Takeaway and Best Practice. Use the proxy statement to reflect what shareholder engagement the board has actually undertaken. Consider stating the percent of shareholders that the board has had communications with and the board’s willingness to meet with and engage in meaningful dialog with its larger shareholders.  Be honest – but consistent – in disclosing responses to shareholder requests, complaints or suggestions.

Summary/Status of Relevant Rule Changes

  • D&O Questionnaires. No changes to SEC rules or NYSE or Nasdaq listing standards that require changes to the D&O Questionnaire, though Illinois-headquartered companies should consider adding a question to confirm diversity information that will now be required in state filings.
  • Hedging Disclosure. In December 2018, the SEC adopted rules requiring companies to disclose their hedging practices and policies for employees, officers and directors. The rules require companies to disclose whether employees, officers and directors are permitted to engage in hedging transactions to offset declines in a company’s stock price. The rules do not require disclosure of specific hedging transactions, but rather the companies’ policies. Note that this rule is in addition to the pre-existing requirement in CD&A that that requires disclosure of hedging policies for named executive officers to the extent material to their compensation. Next year will be the first year larger companies have to comply. Smaller reporting companies and emerging growth companies will generally have to comply beginning with the 2021 proxy season. Finally, the new rule applies to all companies subject to the proxy rules whereas the CD&A-related rule would not apply to smaller reporting companies and emerging growth companies.
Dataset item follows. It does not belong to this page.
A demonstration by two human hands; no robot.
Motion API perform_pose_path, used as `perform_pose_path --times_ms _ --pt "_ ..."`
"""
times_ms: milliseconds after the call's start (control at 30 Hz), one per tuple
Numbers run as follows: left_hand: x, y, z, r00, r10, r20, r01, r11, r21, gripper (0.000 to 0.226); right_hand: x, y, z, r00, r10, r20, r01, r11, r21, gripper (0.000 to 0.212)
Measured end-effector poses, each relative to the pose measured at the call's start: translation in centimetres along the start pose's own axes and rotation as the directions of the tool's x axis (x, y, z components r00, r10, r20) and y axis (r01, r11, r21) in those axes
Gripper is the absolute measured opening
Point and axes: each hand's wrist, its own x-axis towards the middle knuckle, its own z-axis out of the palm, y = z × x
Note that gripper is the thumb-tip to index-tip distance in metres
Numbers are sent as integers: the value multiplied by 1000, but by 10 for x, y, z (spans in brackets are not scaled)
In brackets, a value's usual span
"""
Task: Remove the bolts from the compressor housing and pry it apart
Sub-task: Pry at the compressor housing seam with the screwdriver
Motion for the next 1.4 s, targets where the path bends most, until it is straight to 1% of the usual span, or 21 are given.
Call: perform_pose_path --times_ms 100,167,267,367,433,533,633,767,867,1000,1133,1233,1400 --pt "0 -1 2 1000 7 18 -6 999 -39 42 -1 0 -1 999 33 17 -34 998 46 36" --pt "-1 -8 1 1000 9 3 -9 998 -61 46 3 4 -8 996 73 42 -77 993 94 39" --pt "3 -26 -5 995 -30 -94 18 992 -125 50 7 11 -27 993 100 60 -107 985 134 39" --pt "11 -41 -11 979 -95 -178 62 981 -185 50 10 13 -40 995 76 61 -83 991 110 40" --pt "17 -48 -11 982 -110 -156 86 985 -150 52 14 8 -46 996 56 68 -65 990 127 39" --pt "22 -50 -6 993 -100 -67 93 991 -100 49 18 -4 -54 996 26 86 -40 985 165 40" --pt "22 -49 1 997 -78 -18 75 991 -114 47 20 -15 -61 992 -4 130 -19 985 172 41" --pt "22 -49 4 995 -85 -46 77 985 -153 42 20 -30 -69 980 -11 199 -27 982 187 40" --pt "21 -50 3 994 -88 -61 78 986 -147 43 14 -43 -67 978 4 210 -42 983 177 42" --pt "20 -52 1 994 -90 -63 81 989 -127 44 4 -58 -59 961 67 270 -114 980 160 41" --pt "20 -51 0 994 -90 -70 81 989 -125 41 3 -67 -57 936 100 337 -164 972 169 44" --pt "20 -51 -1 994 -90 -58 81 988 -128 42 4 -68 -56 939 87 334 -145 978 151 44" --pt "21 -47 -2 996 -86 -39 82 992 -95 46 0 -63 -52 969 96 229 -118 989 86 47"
[1] The Harvard Law School Forum on Corporate Governance and Financial Regulation Director-Shareholder Engagement Guidebook (March 2019) reports:

Sample Board Level Engagement

  • Eldorado Gold: Disclosed that board and management engaged ~40% of shareholder base
  • Crescent Point Energy: Disclosed that executives and the IR team engaged within the top 25 shareholders
  • Kinross Gold Corp: Disclosed that board and senior management engaged 50% of issued and outstanding shareholders
  • TransCanada Corp: Contacted 45% of shareholder base, engaged 35%. and engaged two proxy advisors
  • Yamana Gold: Disclosed that the Compensation Committee engaged with over 50% of shareholder base
  • Pay Ratio Disclosure. This will be the third season of required pay ratio disclosure, which requires disclosure of the ratio of the total compensation of the CEO to that of a company’s median employee. Previously, the well-accepted advice was to provide the disclosure and say nothing more. Increasingly, we expect companies with ratios that are outliers in their industry to provide an explanation.